[[ Data shown open ]]

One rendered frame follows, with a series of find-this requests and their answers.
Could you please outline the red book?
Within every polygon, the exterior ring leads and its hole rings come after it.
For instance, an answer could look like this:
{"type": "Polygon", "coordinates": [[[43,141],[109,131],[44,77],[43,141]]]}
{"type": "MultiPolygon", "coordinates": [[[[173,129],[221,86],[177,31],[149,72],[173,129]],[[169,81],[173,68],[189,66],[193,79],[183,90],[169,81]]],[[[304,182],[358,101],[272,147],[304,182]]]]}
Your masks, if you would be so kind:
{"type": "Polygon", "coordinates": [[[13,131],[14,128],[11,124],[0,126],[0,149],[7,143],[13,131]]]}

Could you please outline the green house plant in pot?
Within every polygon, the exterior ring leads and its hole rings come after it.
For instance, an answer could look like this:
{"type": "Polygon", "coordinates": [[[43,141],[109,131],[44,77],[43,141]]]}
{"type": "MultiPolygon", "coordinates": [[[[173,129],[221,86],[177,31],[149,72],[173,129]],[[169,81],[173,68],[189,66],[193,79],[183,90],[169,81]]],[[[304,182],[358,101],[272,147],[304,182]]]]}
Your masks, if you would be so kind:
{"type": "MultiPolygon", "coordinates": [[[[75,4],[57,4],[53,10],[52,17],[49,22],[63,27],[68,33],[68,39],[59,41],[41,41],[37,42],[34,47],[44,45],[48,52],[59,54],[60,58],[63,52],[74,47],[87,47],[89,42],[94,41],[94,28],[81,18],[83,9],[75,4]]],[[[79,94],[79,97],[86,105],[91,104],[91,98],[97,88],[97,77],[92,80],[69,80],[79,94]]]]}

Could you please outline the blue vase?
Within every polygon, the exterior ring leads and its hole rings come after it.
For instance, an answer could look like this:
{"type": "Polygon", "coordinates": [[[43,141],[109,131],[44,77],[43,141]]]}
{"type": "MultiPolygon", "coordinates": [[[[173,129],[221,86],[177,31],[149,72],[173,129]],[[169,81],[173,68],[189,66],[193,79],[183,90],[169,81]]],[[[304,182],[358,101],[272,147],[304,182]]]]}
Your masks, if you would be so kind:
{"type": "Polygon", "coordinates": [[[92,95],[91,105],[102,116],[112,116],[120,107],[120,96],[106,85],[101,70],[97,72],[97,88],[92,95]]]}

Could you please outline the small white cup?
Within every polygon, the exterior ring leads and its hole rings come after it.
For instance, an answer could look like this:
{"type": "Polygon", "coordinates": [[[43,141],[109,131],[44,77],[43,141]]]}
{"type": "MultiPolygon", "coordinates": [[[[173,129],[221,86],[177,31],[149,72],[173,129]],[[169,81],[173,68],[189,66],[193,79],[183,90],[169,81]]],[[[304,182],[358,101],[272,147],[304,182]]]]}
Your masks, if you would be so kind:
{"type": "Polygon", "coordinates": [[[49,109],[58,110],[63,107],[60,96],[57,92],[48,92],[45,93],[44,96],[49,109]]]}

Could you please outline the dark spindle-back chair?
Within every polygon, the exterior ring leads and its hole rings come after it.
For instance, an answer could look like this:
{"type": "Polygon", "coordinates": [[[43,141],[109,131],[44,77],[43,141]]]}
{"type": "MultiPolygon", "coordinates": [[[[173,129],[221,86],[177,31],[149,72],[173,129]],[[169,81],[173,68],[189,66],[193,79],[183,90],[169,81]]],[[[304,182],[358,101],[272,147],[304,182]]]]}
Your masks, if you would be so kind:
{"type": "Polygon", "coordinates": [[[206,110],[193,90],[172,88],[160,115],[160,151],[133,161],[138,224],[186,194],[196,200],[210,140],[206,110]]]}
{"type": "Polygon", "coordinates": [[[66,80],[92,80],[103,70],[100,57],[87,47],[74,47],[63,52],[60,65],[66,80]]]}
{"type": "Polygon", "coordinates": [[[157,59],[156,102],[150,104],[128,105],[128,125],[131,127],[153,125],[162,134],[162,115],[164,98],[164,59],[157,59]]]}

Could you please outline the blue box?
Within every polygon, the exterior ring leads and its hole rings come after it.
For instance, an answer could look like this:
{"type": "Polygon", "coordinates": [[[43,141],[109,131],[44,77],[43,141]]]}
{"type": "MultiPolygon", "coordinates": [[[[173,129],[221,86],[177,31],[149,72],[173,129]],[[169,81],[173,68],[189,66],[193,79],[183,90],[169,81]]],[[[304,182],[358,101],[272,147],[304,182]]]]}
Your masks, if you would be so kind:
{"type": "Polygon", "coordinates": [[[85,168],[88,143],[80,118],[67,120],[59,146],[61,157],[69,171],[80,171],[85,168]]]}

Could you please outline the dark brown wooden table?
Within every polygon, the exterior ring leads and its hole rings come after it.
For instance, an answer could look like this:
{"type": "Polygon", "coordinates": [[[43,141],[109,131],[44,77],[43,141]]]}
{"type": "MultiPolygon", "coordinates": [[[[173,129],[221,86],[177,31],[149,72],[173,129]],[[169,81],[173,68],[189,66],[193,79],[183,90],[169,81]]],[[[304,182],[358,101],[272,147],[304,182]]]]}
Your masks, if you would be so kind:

[[ Data shown closed ]]

Problem details.
Your answer must be the records above, repeated exactly.

Your response.
One rendered frame follows, with a series of find-this requests and their answers.
Could you please outline the red book?
Within every polygon, the exterior ring leads and its hole rings come after it.
For instance, an answer could look like this:
{"type": "Polygon", "coordinates": [[[43,141],[109,131],[44,77],[43,141]]]}
{"type": "MultiPolygon", "coordinates": [[[[173,129],[221,86],[177,31],[149,72],[173,129]],[[169,81],[173,68],[189,66],[193,79],[183,90],[169,81]]],[[[304,182],[358,101],[272,147],[304,182]]]]}
Your masks, if you would be so kind:
{"type": "Polygon", "coordinates": [[[13,131],[14,128],[11,124],[0,126],[0,149],[7,143],[13,131]]]}

Could you please outline the green house plant in pot?
Within every polygon, the exterior ring leads and its hole rings come after it.
For instance, an answer could look like this:
{"type": "Polygon", "coordinates": [[[43,141],[109,131],[44,77],[43,141]]]}
{"type": "MultiPolygon", "coordinates": [[[[173,129],[221,86],[177,31],[149,72],[173,129]],[[169,81],[173,68],[189,66],[193,79],[183,90],[169,81]]],[[[304,182],[358,101],[272,147],[304,182]]]]}
Your masks, if you would be so kind:
{"type": "MultiPolygon", "coordinates": [[[[75,4],[57,4],[53,10],[52,17],[49,22],[63,27],[68,33],[68,39],[59,41],[41,41],[37,42],[34,47],[44,45],[48,52],[59,54],[60,58],[63,52],[74,47],[87,47],[89,42],[94,41],[94,28],[81,18],[83,9],[75,4]]],[[[79,94],[79,97],[86,105],[91,104],[91,98],[97,88],[97,77],[92,80],[69,80],[79,94]]]]}

Could you please outline the blue vase?
Within every polygon, the exterior ring leads and its hole rings come after it.
For instance, an answer could look like this:
{"type": "Polygon", "coordinates": [[[43,141],[109,131],[44,77],[43,141]]]}
{"type": "MultiPolygon", "coordinates": [[[[173,129],[221,86],[177,31],[149,72],[173,129]],[[169,81],[173,68],[189,66],[193,79],[183,90],[169,81]]],[[[304,182],[358,101],[272,147],[304,182]]]]}
Your masks, if you would be so kind:
{"type": "Polygon", "coordinates": [[[92,95],[91,105],[102,116],[112,116],[120,107],[120,96],[106,85],[101,70],[97,72],[97,88],[92,95]]]}

Could you please outline the small white cup?
Within every polygon, the exterior ring leads and its hole rings come after it.
For instance, an answer could look like this:
{"type": "Polygon", "coordinates": [[[43,141],[109,131],[44,77],[43,141]]]}
{"type": "MultiPolygon", "coordinates": [[[[173,129],[221,86],[177,31],[149,72],[173,129]],[[169,81],[173,68],[189,66],[193,79],[183,90],[169,81]]],[[[304,182],[358,101],[272,147],[304,182]]]]}
Your masks, if you would be so kind:
{"type": "Polygon", "coordinates": [[[49,109],[58,110],[63,107],[60,96],[57,92],[48,92],[45,93],[44,96],[49,109]]]}

Could you please outline the dark spindle-back chair?
Within every polygon, the exterior ring leads and its hole rings come after it.
For instance, an answer could look like this:
{"type": "Polygon", "coordinates": [[[43,141],[109,131],[44,77],[43,141]]]}
{"type": "MultiPolygon", "coordinates": [[[[173,129],[221,86],[177,31],[149,72],[173,129]],[[169,81],[173,68],[189,66],[193,79],[183,90],[169,81]]],[[[304,182],[358,101],[272,147],[304,182]]]]}
Your masks, if you would be so kind:
{"type": "Polygon", "coordinates": [[[206,110],[193,90],[172,88],[160,115],[160,151],[133,161],[138,224],[186,194],[196,200],[210,140],[206,110]]]}
{"type": "Polygon", "coordinates": [[[66,80],[92,80],[103,70],[100,57],[87,47],[74,47],[63,52],[60,65],[66,80]]]}
{"type": "Polygon", "coordinates": [[[157,59],[156,102],[150,104],[128,105],[128,125],[131,127],[153,125],[162,134],[162,115],[164,98],[164,59],[157,59]]]}

Could you please outline the blue box?
Within every polygon, the exterior ring leads and its hole rings come after it.
For instance, an answer could look like this:
{"type": "Polygon", "coordinates": [[[43,141],[109,131],[44,77],[43,141]]]}
{"type": "MultiPolygon", "coordinates": [[[[173,129],[221,86],[177,31],[149,72],[173,129]],[[169,81],[173,68],[189,66],[193,79],[183,90],[169,81]]],[[[304,182],[358,101],[272,147],[304,182]]]]}
Your masks, if you would be so kind:
{"type": "Polygon", "coordinates": [[[85,168],[88,143],[80,118],[67,120],[59,146],[61,157],[69,171],[80,171],[85,168]]]}

Could you please outline the dark brown wooden table?
Within every polygon, the exterior ring leads and its hole rings come after it.
For instance, an answer could look like this:
{"type": "Polygon", "coordinates": [[[43,141],[109,131],[44,77],[43,141]]]}
{"type": "MultiPolygon", "coordinates": [[[[173,129],[221,86],[177,31],[149,72],[173,129]],[[169,81],[173,68],[189,66],[193,79],[183,90],[169,81]]],[[[304,182],[358,101],[272,147],[304,182]]]]}
Your masks, if you would be so kind:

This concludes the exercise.